Task to carry out:
Extract precisely the lines of the entries below, from the first line through the line containing "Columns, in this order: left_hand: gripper".

Input:
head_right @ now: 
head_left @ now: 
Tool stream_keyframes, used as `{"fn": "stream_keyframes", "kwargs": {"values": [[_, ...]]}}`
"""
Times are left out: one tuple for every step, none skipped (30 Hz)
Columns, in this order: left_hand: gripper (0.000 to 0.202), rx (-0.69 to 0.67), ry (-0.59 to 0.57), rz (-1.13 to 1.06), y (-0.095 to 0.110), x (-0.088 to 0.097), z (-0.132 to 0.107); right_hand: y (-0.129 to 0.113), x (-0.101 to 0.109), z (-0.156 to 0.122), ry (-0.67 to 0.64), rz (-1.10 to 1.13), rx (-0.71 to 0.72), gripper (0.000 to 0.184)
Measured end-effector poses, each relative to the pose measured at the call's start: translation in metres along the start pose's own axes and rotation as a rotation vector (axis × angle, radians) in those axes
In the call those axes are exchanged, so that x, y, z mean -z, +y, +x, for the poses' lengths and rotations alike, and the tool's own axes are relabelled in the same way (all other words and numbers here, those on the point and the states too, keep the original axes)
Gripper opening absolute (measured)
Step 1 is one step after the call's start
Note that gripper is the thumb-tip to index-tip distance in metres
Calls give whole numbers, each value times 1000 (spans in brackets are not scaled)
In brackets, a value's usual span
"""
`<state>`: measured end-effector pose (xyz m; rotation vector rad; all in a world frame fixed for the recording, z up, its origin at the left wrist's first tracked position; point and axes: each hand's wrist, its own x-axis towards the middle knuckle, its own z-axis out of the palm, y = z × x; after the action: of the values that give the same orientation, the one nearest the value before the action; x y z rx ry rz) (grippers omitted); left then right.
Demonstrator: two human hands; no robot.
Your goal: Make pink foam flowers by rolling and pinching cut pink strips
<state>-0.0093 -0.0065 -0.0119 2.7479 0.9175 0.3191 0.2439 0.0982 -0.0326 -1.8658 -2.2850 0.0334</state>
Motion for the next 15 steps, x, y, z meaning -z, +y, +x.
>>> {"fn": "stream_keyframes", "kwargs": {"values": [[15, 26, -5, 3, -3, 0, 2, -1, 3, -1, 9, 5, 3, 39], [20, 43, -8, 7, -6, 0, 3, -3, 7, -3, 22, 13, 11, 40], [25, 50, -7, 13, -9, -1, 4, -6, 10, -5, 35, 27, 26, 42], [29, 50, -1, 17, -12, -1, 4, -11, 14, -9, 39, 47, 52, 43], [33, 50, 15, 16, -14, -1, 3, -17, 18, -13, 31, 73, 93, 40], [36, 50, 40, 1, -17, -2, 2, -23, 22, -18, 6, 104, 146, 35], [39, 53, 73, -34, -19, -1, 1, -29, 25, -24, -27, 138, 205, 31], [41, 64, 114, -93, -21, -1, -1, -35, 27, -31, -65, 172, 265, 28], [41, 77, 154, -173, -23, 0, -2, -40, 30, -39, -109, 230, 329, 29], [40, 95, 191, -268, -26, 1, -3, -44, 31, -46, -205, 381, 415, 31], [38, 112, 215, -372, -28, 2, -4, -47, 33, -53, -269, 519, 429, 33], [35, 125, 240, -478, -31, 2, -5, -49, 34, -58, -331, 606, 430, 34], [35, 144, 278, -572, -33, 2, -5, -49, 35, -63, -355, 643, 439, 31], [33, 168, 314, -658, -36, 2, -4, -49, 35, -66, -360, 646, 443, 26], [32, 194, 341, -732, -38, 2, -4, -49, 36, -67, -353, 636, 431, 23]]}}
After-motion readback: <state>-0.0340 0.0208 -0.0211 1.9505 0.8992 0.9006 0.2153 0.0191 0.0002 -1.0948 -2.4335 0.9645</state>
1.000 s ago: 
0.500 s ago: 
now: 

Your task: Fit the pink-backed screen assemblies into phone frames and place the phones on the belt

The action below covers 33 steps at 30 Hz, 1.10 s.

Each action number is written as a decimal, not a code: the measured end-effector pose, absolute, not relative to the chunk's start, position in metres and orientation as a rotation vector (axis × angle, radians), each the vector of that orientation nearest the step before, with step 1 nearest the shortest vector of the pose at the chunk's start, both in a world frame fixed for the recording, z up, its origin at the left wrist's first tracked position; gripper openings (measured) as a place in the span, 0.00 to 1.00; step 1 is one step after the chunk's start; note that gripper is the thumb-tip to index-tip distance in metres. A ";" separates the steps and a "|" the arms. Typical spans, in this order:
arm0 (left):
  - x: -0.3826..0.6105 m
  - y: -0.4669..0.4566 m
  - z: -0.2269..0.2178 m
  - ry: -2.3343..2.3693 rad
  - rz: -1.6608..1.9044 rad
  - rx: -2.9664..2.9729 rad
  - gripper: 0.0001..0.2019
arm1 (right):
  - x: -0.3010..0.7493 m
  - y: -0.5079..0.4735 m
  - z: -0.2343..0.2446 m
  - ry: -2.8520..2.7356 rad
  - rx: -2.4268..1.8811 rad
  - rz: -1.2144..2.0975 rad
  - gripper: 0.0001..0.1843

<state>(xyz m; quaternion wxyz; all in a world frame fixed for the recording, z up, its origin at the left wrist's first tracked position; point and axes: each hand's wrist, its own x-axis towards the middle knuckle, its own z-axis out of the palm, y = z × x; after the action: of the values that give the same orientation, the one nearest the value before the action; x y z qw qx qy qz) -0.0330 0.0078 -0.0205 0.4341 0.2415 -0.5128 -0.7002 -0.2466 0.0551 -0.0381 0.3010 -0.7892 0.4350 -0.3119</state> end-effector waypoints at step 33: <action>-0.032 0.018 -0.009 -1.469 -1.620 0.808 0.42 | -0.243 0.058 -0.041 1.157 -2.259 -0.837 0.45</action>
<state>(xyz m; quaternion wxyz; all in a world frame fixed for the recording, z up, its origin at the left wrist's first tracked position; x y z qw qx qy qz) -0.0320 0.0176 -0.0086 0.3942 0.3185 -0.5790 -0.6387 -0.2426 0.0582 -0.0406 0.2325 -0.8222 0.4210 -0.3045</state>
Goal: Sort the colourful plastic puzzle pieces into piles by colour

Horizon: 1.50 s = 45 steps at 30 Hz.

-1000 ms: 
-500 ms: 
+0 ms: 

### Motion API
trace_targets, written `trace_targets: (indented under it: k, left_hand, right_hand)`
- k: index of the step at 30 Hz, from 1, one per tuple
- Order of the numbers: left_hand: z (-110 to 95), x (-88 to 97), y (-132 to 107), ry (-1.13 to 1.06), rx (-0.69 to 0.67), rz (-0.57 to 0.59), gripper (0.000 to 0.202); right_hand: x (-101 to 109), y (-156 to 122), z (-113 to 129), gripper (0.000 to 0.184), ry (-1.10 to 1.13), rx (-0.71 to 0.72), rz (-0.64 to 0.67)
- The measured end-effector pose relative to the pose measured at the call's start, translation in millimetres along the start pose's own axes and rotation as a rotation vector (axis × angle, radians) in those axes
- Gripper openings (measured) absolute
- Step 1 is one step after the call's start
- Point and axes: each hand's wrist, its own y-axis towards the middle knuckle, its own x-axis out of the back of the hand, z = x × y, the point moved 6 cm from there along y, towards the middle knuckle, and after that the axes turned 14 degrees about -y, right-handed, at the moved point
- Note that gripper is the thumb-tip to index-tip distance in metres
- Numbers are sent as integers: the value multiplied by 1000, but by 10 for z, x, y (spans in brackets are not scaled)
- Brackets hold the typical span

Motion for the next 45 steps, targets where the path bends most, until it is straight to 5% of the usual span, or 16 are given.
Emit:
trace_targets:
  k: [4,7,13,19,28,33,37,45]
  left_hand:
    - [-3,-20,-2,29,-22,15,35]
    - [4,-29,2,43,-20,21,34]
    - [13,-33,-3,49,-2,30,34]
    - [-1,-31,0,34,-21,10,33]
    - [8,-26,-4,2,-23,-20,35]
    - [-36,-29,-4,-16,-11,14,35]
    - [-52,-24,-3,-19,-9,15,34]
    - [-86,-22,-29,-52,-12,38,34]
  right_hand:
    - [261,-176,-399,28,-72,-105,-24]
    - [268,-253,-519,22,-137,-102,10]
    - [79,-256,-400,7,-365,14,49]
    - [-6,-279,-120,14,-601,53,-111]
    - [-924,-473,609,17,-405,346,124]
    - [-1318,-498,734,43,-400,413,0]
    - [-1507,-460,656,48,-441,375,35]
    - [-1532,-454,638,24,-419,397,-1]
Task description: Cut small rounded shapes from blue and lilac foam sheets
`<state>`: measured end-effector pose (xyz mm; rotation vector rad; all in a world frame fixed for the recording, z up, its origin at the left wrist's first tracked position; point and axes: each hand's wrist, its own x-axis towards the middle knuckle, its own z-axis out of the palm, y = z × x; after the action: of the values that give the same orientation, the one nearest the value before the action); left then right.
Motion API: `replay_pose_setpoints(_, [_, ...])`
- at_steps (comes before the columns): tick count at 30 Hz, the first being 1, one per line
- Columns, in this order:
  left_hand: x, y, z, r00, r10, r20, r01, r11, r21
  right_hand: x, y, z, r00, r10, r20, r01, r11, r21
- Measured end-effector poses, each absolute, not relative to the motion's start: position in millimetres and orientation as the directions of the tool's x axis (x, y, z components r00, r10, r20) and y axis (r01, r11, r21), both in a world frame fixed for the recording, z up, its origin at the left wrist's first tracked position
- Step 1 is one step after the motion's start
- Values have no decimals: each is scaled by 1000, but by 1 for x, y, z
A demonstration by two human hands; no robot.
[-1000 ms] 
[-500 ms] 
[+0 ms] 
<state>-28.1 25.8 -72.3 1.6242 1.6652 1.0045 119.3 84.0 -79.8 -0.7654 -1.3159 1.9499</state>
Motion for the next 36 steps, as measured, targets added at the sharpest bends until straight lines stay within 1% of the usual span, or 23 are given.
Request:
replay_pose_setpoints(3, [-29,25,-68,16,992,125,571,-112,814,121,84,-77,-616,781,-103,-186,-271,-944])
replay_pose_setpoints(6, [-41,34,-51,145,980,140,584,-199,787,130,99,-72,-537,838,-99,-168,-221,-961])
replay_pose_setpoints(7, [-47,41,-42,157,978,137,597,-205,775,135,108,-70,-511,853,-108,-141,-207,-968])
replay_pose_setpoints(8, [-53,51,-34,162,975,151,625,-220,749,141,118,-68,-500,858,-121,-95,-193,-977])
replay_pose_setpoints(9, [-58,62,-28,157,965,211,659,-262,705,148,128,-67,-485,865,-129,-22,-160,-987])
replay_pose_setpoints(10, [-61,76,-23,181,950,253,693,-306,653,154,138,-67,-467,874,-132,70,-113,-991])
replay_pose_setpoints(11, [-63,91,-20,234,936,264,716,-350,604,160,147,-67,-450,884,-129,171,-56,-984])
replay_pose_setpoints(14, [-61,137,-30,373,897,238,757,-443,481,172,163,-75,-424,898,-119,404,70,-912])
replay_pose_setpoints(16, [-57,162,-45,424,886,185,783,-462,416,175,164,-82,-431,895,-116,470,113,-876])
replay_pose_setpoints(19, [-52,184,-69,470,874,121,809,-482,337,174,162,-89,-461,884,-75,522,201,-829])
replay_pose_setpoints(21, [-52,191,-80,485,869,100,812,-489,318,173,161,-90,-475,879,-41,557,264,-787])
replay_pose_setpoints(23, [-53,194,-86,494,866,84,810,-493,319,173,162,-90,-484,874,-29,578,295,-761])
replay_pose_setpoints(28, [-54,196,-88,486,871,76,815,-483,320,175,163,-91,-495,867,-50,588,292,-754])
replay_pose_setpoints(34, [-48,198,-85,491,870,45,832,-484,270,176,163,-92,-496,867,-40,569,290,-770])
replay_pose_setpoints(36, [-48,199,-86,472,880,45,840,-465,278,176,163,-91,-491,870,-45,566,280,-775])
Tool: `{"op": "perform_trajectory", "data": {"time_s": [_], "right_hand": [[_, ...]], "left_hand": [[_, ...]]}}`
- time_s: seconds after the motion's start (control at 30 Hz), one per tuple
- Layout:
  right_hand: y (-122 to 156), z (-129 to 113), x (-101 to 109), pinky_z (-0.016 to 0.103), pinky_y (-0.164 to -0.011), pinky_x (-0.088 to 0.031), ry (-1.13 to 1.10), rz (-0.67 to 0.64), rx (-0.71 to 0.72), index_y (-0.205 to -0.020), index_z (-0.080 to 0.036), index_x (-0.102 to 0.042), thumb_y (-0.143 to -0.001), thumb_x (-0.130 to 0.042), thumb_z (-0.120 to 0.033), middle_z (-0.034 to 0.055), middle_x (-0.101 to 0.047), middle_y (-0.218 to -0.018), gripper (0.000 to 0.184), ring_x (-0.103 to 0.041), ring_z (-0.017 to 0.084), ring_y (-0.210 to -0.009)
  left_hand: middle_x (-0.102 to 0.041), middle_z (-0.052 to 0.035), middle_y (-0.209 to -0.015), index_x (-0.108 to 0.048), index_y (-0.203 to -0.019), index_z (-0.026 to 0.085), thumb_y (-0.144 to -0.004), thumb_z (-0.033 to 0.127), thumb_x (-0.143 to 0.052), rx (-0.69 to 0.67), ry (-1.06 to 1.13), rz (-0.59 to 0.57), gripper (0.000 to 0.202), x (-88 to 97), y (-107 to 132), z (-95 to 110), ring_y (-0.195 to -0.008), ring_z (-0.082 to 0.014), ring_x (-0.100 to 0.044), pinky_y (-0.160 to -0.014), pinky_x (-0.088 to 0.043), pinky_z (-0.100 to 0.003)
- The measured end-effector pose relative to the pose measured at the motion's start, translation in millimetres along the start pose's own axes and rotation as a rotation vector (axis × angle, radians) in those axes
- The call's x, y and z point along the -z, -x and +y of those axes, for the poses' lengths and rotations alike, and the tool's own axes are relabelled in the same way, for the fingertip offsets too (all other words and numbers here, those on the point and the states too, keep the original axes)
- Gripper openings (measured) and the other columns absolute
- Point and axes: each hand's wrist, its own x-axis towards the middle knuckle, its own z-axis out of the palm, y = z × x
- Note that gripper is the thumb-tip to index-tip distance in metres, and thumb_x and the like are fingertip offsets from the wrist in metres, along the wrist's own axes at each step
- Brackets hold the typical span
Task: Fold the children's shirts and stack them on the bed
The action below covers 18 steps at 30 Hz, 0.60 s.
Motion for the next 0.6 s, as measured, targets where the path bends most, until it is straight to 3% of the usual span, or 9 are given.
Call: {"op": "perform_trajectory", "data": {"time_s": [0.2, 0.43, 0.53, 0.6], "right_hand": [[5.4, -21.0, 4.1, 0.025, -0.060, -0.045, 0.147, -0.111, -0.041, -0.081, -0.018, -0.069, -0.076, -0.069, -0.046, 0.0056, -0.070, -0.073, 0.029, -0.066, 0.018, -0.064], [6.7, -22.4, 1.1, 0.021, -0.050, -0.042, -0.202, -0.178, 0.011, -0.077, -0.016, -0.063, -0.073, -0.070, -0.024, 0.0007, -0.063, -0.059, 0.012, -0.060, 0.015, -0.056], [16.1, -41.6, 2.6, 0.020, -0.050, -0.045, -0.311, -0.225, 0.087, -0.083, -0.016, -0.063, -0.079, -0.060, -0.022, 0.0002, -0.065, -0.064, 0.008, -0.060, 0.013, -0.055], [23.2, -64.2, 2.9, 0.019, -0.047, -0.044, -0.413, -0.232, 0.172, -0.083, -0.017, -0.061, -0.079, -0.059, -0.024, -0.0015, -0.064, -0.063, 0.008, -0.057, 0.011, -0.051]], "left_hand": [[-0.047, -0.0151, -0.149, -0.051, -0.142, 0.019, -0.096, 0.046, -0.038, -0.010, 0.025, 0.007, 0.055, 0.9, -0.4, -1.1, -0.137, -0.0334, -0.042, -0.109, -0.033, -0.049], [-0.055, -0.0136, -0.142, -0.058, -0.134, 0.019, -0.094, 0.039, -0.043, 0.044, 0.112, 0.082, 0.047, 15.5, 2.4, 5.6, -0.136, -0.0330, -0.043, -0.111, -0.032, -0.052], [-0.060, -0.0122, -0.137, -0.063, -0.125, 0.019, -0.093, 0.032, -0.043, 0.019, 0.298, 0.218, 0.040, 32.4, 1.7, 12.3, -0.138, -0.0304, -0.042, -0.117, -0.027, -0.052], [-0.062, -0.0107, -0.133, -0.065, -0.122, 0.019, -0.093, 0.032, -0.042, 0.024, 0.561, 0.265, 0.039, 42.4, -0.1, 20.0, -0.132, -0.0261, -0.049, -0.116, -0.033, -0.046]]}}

Response:
head_right @ now: 
head_left @ now: 
Tool stream_keyframes, used as `{"fn": "stream_keyframes", "kwargs": {"values": [[_, ...]]}}`
"""
Times are left out: one tuple for every step, none skipped (30 Hz)
Columns, in this order: left_hand: gripper (0.000 to 0.202), rx (-0.69 to 0.67), ry (-0.59 to 0.57), rz (-1.13 to 1.06), y (-0.095 to 0.110), x (-0.088 to 0.097), z (-0.132 to 0.107); right_hand: y (-0.129 to 0.113), x (-0.101 to 0.109), z (-0.156 to 0.122), ry (-0.67 to 0.64), rz (-1.10 to 1.13), rx (-0.71 to 0.72), gripper (0.000 to 0.184)

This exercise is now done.